§ IV.

De tout temps l'Égypte a servi d'entrepôt pour le commerce de l'Inde. Il se faisait anciennement par la mer Rouge. Les marchandises étaient débarquées à Bérénice, et transportées à dos de chameau, pendant quatre-vingts lieues, jusqu'à Thèbes, ou bien elles remontaient par eau de Bérénice à Cosseïr: ce qui augmentait la navigation de quatre-vingts lieues, mais réduisait le portage à trente. Parvenues à Thèbes, elles étaient embarquées sur le Nil, pour être ensuite répandues dans toute l'Europe. Telle a été la cause de la grande prospérité de Thèbes aux cent portes. Les marchandises remontaient aussi au-delà de Cosseïr, jusqu'à Suèz, d'où on les transportait à dos de chameau jusqu'à Memphis et Péluse, c'est-à-dire l'espace de trente lieues. Du temps de Ptolémée, le canal de Suèz au Nil fut ouvert. Dès lors, plus de portage pour les marchandises; elles arrivaient par eau à Baboust et Péluse, sur les bords du Nil et de la Méditerranée.

Indépendamment du commerce de l'Inde, l'Égypte en a un qui lui est propre. Cinquante années d'une administration française accroîtraient sa population dans une grande proportion. Elle offrirait à nos manufactures un débouché, qui amènerait un développement dans toute notre industrie; et bientôt nous serions appelés à fournir à tous les besoins des habitants des déserts de l'Afrique, de l'Abyssinie, de l'Arabie, et d'une grande partie de la Syrie.

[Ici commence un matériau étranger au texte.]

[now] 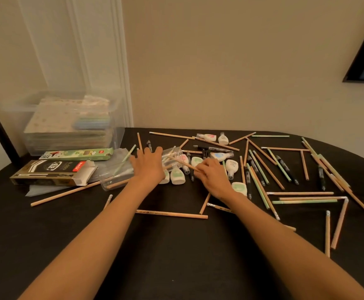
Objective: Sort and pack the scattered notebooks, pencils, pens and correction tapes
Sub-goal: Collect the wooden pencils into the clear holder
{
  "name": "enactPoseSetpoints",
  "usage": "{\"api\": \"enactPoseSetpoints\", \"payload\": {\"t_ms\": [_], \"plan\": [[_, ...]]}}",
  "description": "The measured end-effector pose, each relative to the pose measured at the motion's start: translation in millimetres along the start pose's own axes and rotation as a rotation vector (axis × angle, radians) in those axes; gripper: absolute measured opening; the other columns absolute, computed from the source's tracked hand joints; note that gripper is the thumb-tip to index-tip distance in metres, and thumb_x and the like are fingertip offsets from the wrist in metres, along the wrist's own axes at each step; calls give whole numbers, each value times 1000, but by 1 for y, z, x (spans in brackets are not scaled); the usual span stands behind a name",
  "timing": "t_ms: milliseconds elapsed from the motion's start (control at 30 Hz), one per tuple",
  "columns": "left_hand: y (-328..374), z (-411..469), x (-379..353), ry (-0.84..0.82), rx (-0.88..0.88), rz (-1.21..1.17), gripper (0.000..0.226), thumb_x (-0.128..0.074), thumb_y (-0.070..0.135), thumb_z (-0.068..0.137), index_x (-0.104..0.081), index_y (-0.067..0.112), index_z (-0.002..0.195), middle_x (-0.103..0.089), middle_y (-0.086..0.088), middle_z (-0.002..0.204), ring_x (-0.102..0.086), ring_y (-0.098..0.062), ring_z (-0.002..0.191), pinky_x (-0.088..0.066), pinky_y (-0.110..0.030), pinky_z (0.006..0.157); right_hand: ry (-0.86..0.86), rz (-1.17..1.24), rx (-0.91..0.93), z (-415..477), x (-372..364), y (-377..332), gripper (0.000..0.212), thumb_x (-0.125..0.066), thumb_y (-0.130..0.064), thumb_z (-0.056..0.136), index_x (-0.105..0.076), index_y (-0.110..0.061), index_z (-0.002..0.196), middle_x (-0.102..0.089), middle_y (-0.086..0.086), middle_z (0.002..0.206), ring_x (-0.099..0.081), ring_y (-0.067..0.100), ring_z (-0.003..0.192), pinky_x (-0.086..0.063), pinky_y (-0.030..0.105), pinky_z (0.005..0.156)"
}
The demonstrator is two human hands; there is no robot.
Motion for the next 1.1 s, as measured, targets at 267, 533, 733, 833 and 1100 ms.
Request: {"api": "enactPoseSetpoints", "payload": {"t_ms": [267, 533, 733, 833, 1100], "plan": [[6, 0, 5, 81, -99, -53, 61, -69, 27, 78, -37, 24, 130, -43, -11, 131, -37, -30, 124, -29, -43, 103, 399, -386, 196, 24, 29, -31, 32, -84, -2, 54, -74, -17, 80, -62, 18, 112, -46, 37, 118, -30, 59, 101], [0, -7, 17, 216, -117, -176, 64, -71, 29, 76, -37, 23, 130, -45, -9, 127, -40, -28, 117, -34, -40, 98, 413, 199, -82, 33, 36, -47, 13, -67, -11, 84, -71, -8, 96, -40, 17, 139, -32, 32, 134, -28, 36, 108], [-3, -14, 20, 181, -94, -139, 63, -70, 28, 76, -37, 21, 130, -45, -11, 128, -40, -29, 119, -33, -41, 99, 196, 446, 50, 25, 38, -58, 43, -47, 17, 81, -57, 1, 120, -50, 16, 129, -48, 26, 123, -39, 21, 98], [-5, -16, 21, 169, -71, -143, 64, -71, 29, 76, -37, 20, 130, -45, -11, 127, -40, -30, 118, -34, -41, 98, 102, 837, -32, 20, 45, -72, 56, -46, 19, 78, -36, -3, 129, -35, 12, 141, -39, 27, 132, -41, 36, 104], [-6, -20, 25, 182, -34, -159, 66, -72, 28, 76, -37, 20, 131, -46, -12, 126, -41, -30, 118, -35, -40, 96, 84, 917, -245, 20, 46, -72, 50, -46, 6, 91, -29, -11, 135, -29, 7, 149, -36, 24, 134, -43, 39, 100]]}}
Point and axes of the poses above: each hand's wrist, its own z-axis towards the middle knuckle, its own x-axis out of the back of the hand, y = z × x, the point moved 1 cm from there along z, towards the middle knuckle
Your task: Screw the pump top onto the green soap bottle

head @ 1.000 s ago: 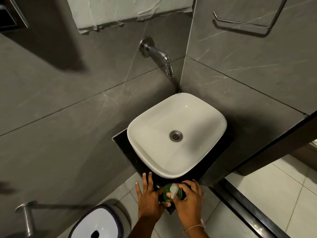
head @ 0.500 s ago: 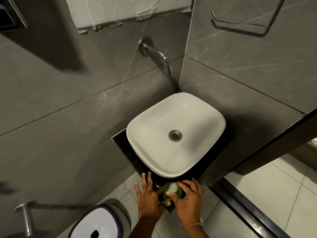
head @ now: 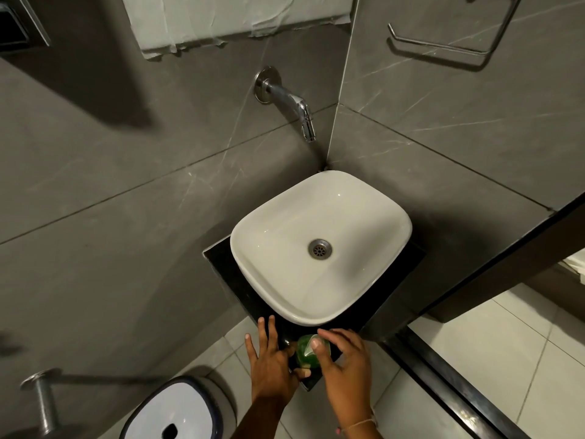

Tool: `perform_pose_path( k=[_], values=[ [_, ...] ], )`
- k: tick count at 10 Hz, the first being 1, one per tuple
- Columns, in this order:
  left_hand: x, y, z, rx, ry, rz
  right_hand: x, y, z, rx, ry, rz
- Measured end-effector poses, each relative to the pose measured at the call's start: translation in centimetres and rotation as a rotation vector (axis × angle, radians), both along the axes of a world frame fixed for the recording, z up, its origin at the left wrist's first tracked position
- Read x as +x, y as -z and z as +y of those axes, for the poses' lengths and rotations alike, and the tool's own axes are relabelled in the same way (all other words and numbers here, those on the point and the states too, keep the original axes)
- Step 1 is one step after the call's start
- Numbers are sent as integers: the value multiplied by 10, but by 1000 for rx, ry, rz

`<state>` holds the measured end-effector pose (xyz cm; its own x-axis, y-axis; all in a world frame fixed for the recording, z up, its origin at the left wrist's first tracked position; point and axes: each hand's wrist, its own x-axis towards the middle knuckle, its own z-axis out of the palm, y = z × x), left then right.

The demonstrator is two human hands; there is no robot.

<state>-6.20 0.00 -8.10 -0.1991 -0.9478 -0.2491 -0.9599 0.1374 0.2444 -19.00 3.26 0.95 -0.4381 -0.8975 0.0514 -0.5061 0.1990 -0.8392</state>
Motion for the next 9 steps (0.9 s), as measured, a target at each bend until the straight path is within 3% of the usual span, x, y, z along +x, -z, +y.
perform_pose_path(
  k=[4,7,9],
  values=[
    [1,1,-1,-8,2,-1,-23,-18,-23,262,-221,111],
    [3,-2,0,27,21,10,-24,-24,-24,332,-255,9],
    [29,-9,5,-52,50,-52,-44,-53,-18,119,-71,-328]
  ],
)
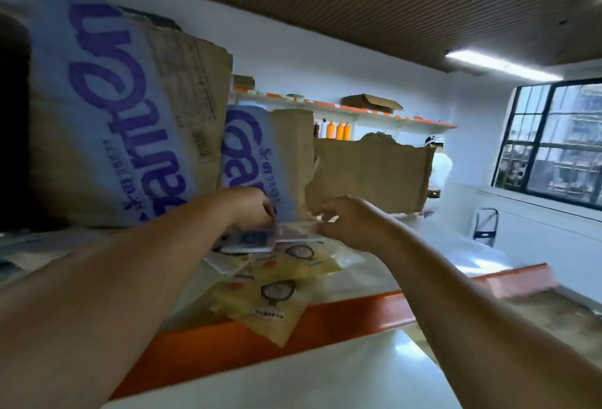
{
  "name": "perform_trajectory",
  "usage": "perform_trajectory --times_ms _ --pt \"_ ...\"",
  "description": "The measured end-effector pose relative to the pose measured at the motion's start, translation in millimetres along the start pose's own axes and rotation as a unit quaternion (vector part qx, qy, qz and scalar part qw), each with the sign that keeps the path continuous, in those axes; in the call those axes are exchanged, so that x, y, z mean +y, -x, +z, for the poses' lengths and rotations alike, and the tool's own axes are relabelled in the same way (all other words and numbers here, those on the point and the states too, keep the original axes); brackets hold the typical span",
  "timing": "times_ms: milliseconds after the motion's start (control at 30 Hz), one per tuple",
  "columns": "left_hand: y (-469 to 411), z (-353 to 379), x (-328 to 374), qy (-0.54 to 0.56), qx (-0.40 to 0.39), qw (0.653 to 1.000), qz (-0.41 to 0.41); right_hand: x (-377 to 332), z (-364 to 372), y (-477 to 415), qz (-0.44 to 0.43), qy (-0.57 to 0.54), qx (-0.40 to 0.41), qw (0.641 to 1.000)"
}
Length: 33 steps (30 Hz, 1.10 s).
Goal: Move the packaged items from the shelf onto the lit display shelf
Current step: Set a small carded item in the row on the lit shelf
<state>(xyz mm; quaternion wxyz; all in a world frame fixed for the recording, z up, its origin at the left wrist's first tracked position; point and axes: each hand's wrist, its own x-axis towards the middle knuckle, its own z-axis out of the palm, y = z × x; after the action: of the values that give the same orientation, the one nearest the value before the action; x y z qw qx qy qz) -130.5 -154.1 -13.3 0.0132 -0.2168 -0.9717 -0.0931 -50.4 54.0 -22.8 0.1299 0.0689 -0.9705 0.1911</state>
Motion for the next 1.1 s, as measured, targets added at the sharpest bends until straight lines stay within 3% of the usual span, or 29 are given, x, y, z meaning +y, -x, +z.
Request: perform_trajectory --times_ms 200,333,433,667,867,967,1100 --pt "-9.6 11.3 -4.8 0.038 0.004 0.998 -0.056 -2.4 6.9 -46.0 -0.099 0.035 -0.187 0.977" --pt "-6.6 17.0 -9.8 0.046 0.031 0.997 -0.055 -13.5 10.8 -73.6 -0.142 0.128 -0.231 0.954" --pt "-9.1 20.5 -9.5 0.035 0.03 0.998 -0.047 -11.4 15.1 -83.0 -0.161 0.118 -0.245 0.949" --pt "-7.1 19.2 -14.1 0.097 0.061 0.992 -0.047 16.4 8.4 -86.0 -0.179 -0.001 -0.153 0.972" --pt "5.8 13.3 6.5 0.172 0.067 0.983 0.012 20.8 1.8 -84.6 -0.134 -0.109 0.029 0.985" --pt "1.2 11.6 8.7 0.059 0.165 0.983 0.046 20.0 -4.2 -83.8 -0.148 -0.199 0.1 0.964" --pt "7.7 2.3 6.4 0.101 0.271 0.956 0.055 16.4 -10.0 -84.2 -0.181 -0.374 0.103 0.904"
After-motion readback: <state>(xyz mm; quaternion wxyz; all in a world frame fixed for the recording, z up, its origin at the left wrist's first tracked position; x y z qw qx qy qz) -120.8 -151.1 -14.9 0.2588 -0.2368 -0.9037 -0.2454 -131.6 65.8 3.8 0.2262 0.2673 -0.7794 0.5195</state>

Ces peuples manquent de tout; et qu'est-ce que Saint-Domingue et toutes nos colonies, auprès de tant de vastes régions?

La France tirerait à son tour de l'Égypte du blé, du riz, du sucre, du natron, et toutes les productions de l'Afrique et de l'Asie.

Les Français établis en Égypte, il serait impossible aux Anglais de se maintenir long-temps dans l'Inde. Des escadres construites sur les bords de la mer Rouge, approvisionnées des produits du pays, équipées et montées par nos troupes stationnées en Égypte, nous rendraient infailliblement maîtres de l'Inde, au moment où l'Angleterre s'y attendrait le moins.

En supposant même le commerce de ce pays libre comme il l'a été jusque ici entre les Anglais et les Français, les premiers seraient hors d'état de soutenir la concurrence. La possibilité de la reconstruction du canal de Suèz étant un problême résolu, et le travail qu'elle exigerait, étant de peu d'importance, les marchandises arriveraient si rapidement par ce canal et avec une telle économie de capitaux, que les Français pourraient se présenter sur les marchés avec des avantages immenses; le commerce de l'Inde, par l'océan, en serait infailliblement écrasé.

§ V.

Alexandre s'est plus illustré en fondant Alexandrie et en méditant d'y transporter le siége de son empire, que par ses plus éclatantes victoires. Cette ville devait être la capitale du monde. Elle est située entre l'Asie et l'Afrique, à portée des Indes et de l'Europe. Son port est le seul mouillage des cinq cents lieues de côtes, qui s'étendent depuis Tunis, ou l'ancienne Carthage, jusqu'à Alexandrette; il est à l'une des anciennes embouchures du Nil. Toutes les escadres de l'univers pourraient y mouiller; et, dans le vieux-port, elles sont à l'abri des vents et de toute attaque. Des vaisseaux tirant vingt-un pieds d'eau y sont entrés sans difficulté. Ceux du tirage de vingt-trois pieds, le pourraient; et, avec des travaux peu considérables, on rendrait cette passe facile, même pour les vaisseaux à trois ponts. Le premier consul avait fait construire à Toulon douze vaisseaux de 74, ne tirant que vingt-un pieds d'eau, d'après le systême anglais; et l'on n'a pas eu à se plaindre de leur marche, lorsqu'ils ont navigué dans nos escadres. Seulement ils sont moins propres au service de l'Inde, parce qu'ils ne peuvent porter qu'une plus faible quantité d'eau et de provisions.

La dégradation des canaux du Nil empêche ses eaux d'arriver jusqu'à Alexandrie. Elles n'y viennent plus que du temps de l'inondation, et l'on est obligé d'avoir des citernes pour les conserver. A côté du port de cette ville, est la rade d'Aboukir, que l'on pourrait rendre sûre pour quelques vaisseaux; si l'on construisait un fort sur l'île d'Aboukir, ils y seraient comme au mouillage de l'île d'Aix.